Hello,
Noob here. I am trying to analyze some Nginx log files and get some
aggregate stats based on date and URL. Here is the beginning of a Pig
script I have (I am running this in Elastic MapReduce, with Pig
0.9.1):
REGISTER file:/home/hadoop/lib/pig/piggybank.jar;
DEFINE EXTRACT org.apache.pig.piggybank.evaluation.string.EXTRACT();
DEFINE MAX org.apache.pig.piggybank.evaluation.math.MAX();
RAW_LOGS = LOAD '$INPUT' as (line:chararray);
LOGS_BASE = FOREACH RAW_LOGS GENERATE
FLATTEN(
EXTRACT(line, '(\\S+) - -
\\[([^/]+)\\/([^/]+)\\/(\\d+):(\\d+):(\\d+):(\\d+)

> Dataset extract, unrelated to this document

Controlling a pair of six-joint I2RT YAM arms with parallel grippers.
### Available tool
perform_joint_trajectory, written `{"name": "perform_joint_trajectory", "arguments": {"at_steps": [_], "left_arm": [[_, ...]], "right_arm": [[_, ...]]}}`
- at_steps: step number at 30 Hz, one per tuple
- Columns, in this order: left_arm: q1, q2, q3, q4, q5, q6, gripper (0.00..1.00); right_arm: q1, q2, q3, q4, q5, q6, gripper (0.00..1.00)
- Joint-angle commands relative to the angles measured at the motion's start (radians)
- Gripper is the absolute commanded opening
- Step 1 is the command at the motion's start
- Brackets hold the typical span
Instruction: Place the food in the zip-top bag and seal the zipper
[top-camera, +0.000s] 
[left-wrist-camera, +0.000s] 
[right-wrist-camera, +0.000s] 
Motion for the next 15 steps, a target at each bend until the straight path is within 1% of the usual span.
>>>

([+-]\\d+)\\]\\s+"([^"]+)"\\s+(\\d+)\\s+(\\d+)\\s+"([^"]+)"\\s+"([^"]+)"\\s+"([^"]+)"\\s+(\\S+)')
)
AS (
ip: chararray,
day: chararray,
month: chararray,
year: chararray,
hour: chararray,
minute: chararray,
second: chararray,
tzoffset: chararray,
url: chararray,
status: chararray,
bytes: chararray,
referrer: chararray,
useragent: chararray,
xfwd: chararray,
reqtime: float
);
DATE_URL = FOREACH LOGS_BASE GENERATE year, month, day, url, reqtime;
FILTERED_DATE_URL = FILTER DATE_URL BY NOT url IS NULL;
GROUP_BY_DATE_URL = GROUP FILTERED_DATE_URL BY (year, month, day, url);
Now I would like to get the MAX of the request time. If I do this:
AGGREGATES = FOREACH GROUP_BY_DATE_URL GENERATE FLATTEN(group) as
(year, month, day, url), MAX(FILTERED_DATE_URL.reqtime) as maxreqtime;
STORE AGGREGATES INTO '$OUTPUT';
I get this error
2011-12-20 22:16:32,147 [main] ERROR org.apache.pig.tools.grunt.Grunt
- ERROR 1045:
<file /home/hadoop/pigscripts/nginx_access_log.pig, line 31, column
91> Could not infer the matching function for
org.apache.pig.piggybank.evaluation.math.MAX as multiple or none of
them fit. Please use an explicit cast.
If I do this cast:
AGGREGATES = FOREACH GROUP_BY_DATE_URL GENERATE FLATTEN(group) as
(year, month, day, url), MAX((float)FILTERED_DATE_URL.reqtime) as
maxreqtime;
I get another error:
2011-12-20 22:18:35,115 [main] ERROR org.apache.pig.tools.grunt.Grunt
- ERROR 1052:
<file /home/hadoop/pigscripts/nginx_access_log.pig, line 31, column
96> Cannot cast bag with schema :bag{:tuple(reqtime:float)} to float
Any help would be greatly appreciated.
Grig